Where's the Wildlife?  Wildlife can appear at any time, but for a good chance for observing wolf, bear, etc., station yourself at one of the several overlooks along, for example, Lamar and Hayden Valleys, anytime, but especially around first light and at dusk.  Then, wait. That sounds boring but, after all, you are “hunting” so relax, enjoy the surroundings and the total experience. You might spend as little as minutes or hours waiting to catch fifteen minutes (more or less) worth of action, but had you moved on, you would have missed that action completely.

For the most productive and efficient method for observing more elusive wildlife, look for groups of people with scopes and cameras, park safely, join the "party."  They will be happy to share their views and the knowledge.

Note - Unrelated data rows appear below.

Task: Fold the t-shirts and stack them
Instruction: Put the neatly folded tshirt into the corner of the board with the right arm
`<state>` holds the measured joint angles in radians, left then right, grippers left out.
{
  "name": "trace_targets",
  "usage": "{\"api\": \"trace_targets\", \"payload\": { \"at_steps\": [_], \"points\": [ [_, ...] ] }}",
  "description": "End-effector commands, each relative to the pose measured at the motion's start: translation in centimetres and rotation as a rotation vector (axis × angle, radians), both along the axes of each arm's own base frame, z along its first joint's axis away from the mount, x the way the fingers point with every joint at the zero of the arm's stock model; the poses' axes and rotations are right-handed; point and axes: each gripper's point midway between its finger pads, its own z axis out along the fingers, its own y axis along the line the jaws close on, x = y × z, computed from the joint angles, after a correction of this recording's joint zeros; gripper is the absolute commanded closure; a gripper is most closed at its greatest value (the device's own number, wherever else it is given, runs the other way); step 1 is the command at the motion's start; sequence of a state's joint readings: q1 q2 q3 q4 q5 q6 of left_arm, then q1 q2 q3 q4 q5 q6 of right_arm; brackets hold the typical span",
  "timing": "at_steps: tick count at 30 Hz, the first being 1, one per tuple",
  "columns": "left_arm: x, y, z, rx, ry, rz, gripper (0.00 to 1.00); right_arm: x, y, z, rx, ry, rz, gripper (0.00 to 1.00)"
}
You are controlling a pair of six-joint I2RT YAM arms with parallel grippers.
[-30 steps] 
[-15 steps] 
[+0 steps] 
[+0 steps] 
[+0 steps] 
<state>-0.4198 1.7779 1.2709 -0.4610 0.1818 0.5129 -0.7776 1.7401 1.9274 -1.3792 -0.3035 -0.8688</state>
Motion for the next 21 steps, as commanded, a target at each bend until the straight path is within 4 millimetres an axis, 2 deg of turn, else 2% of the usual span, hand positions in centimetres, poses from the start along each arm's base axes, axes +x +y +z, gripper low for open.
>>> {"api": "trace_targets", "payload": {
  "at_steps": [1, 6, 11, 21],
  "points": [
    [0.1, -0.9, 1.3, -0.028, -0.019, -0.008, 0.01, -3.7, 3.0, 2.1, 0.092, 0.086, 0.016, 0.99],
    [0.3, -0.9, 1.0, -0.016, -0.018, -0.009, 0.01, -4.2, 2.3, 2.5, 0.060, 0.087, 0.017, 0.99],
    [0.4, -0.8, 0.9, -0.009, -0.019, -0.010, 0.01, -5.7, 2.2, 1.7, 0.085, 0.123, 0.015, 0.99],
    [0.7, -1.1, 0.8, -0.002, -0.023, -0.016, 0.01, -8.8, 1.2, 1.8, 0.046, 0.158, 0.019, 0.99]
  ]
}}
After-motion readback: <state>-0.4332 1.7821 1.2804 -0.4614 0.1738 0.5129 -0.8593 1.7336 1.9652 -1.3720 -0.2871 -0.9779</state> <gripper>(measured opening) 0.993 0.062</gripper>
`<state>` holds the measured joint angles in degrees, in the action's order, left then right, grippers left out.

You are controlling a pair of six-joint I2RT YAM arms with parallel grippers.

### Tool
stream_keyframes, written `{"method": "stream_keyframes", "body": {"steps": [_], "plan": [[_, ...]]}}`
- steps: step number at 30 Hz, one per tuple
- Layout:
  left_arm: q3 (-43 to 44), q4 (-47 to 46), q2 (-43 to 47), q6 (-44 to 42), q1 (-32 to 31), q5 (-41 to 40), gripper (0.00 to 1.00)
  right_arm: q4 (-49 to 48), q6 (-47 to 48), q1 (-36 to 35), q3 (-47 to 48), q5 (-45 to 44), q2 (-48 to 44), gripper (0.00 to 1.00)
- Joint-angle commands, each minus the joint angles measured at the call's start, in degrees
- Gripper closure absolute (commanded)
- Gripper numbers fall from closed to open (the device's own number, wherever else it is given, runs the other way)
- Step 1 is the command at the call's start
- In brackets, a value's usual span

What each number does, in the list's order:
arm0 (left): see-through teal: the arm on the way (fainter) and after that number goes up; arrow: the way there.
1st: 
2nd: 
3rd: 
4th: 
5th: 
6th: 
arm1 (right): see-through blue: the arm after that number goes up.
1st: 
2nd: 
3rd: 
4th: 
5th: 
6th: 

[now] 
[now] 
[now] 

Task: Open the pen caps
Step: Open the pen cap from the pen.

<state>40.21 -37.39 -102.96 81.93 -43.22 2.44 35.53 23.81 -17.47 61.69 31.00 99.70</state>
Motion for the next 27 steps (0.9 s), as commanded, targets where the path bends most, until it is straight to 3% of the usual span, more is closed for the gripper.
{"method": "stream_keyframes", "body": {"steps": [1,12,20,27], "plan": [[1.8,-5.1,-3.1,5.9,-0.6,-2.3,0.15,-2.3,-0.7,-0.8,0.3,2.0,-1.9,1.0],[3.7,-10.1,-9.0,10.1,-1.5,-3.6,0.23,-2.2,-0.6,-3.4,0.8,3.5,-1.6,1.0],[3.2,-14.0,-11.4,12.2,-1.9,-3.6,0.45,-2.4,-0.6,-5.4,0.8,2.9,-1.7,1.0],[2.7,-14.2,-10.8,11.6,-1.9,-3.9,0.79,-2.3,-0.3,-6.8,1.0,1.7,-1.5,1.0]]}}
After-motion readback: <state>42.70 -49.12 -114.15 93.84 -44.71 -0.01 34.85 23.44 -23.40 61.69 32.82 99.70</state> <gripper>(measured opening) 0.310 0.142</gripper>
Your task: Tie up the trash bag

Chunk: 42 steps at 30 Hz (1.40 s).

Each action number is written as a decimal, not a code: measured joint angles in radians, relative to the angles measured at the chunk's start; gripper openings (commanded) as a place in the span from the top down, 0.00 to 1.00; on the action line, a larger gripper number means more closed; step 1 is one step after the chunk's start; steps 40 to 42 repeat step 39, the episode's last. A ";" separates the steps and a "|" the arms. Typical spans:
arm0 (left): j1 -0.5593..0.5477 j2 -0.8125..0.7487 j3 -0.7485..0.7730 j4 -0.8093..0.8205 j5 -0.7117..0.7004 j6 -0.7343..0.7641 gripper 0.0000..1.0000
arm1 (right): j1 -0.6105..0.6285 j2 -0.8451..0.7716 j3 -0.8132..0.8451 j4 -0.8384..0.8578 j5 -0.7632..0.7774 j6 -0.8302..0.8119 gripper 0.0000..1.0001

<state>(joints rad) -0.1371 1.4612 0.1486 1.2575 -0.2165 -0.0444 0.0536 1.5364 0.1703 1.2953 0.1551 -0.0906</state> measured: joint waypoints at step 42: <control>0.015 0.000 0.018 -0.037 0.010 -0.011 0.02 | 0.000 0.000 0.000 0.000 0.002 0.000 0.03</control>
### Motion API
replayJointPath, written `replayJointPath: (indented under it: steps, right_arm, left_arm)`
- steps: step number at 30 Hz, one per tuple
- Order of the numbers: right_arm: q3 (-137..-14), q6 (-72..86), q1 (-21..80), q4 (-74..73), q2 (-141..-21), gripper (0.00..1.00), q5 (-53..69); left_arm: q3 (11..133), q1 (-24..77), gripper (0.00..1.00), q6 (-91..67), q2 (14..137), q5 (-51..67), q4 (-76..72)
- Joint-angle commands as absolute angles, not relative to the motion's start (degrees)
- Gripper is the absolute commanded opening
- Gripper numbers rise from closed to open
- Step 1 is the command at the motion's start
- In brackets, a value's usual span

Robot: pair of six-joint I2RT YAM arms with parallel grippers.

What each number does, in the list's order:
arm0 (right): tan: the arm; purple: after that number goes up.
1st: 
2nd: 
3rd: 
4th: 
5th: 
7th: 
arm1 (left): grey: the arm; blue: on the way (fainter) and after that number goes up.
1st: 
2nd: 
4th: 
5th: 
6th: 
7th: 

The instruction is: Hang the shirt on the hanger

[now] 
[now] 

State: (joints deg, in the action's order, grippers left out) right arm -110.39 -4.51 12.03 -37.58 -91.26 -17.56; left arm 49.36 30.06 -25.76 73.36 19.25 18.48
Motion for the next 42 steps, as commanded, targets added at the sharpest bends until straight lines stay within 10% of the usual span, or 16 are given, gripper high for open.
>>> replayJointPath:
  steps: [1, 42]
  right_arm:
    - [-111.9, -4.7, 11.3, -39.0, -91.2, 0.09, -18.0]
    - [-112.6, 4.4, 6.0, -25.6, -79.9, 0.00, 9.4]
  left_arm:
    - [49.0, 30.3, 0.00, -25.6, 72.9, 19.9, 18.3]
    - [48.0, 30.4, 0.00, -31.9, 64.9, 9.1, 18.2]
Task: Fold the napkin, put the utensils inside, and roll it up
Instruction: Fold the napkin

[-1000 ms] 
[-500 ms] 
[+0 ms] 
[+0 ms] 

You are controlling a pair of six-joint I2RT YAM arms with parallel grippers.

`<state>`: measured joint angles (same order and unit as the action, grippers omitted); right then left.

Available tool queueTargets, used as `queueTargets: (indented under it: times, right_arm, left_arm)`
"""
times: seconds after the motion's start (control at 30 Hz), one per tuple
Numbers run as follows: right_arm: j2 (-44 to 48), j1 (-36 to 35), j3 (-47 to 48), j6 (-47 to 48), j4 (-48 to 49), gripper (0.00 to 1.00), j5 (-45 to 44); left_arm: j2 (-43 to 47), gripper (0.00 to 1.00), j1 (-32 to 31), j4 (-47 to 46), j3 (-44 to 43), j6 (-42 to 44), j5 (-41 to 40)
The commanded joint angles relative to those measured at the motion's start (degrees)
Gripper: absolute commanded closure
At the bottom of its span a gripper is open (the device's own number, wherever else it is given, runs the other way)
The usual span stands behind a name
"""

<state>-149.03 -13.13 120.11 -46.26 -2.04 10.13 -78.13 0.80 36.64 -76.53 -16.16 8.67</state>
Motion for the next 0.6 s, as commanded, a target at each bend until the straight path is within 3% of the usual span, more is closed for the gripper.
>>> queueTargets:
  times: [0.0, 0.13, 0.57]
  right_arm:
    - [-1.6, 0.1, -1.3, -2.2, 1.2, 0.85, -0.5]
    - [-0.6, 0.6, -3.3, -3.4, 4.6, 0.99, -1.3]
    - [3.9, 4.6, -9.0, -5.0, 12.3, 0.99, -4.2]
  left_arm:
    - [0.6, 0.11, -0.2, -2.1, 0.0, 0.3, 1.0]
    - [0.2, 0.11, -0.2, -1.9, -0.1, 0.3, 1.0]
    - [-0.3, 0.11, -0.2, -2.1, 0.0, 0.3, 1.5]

Digiscoping  Digiscoping can be an alternative to the high dollar cameras and lenses. It would be less expensive only if  one, you already own, or have access to, a high quality scope and tripod; two, you are able to get the necessary bracket required to mount your point & shoot camera on that specific scope; or three, you have extremely steady hands. Although there are exceptions, for most people, taking quality photos by digiscoping is more involved than just holding a simple point-and-shoot up to a scope eyepiece. 

The main problem with digiscoping is that, at magnifications of 20x and above, camera shake or even the slightest movement will result in an out of focus picture. A digiscoping attachment made specifically for this purpose will help. The bracket mounts right on the scope. You mount the camera on this attachment, and make the necessary alignment adjustments only one time during your initial set-up for the day or "session." The mount holds the camera up and out of the way until you are ready to take a shot. When you are ready, you rotate the camera down and lock it into the perfect position at the eyepiece, compose and take the shot using the view screen on the camera.

Digiscoping takes practice. Another problem is, unless they are resting or otherwise occupied, most wildlife will not stand still while your camera's countdown timer runs. Even a two second delay can result in a great shot of half a wolf, and for some reason it’s usually the wrong half!

With all it's challenges, though, for the hobbyist, and for less than half the cost, digiscoping using a lower priced, small point and shoot camera, which most people already own, is a nice compromise between an expensive, often complicated DSLR system with that bulky "trash can" lens costing thousands of dollars, or having too little magnification.

Lastly, you don't need to microplan your visit to Yellowstone National Park.  Be patient, be watchful, be aware, be spontaneous.